§ **Problem to solve**: Search the data for the string "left" and gather each line it is in.
((
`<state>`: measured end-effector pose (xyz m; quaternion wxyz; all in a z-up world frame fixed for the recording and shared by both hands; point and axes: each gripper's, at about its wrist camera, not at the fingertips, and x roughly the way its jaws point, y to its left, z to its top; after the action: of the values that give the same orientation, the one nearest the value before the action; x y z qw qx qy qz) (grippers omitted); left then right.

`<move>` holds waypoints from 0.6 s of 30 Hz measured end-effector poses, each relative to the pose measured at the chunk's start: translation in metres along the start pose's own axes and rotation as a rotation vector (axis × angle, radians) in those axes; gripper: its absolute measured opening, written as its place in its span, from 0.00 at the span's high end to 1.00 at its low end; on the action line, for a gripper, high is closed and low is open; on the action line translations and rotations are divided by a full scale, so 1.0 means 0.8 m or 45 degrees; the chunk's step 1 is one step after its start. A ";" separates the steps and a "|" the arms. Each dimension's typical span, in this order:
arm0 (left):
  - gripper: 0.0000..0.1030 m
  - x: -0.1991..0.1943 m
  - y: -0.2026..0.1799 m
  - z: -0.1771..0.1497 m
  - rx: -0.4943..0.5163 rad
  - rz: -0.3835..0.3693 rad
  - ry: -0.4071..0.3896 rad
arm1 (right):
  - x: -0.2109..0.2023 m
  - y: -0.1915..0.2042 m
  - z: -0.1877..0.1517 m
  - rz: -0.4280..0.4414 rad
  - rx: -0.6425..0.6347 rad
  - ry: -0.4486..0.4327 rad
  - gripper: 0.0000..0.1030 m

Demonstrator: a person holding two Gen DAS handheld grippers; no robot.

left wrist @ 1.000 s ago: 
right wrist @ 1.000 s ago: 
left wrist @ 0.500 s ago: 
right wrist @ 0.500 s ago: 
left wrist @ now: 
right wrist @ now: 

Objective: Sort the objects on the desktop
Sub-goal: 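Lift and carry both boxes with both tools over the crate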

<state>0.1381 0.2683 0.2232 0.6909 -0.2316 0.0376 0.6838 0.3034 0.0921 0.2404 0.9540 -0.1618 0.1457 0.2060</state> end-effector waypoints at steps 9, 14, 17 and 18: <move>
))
§ **Response area**:
`<state>`: measured end-effector pose (xyz m; quaternion wxyz; all in a z-up world frame fixed for the recording and shared by both hands; point and axes: each gripper's, at about its wrist camera, not at the fingertips, and x roughly the way its jaws point, y to its left, z to its top; after the action: of the values that give the same orientation, the one nearest the value before the action; x y z qw qx qy qz) (grippers omitted); left then right.
arm0 (left):
left wrist @ 1.000 s ago: 
left wrist @ 0.500 s ago: 
left wrist @ now: 

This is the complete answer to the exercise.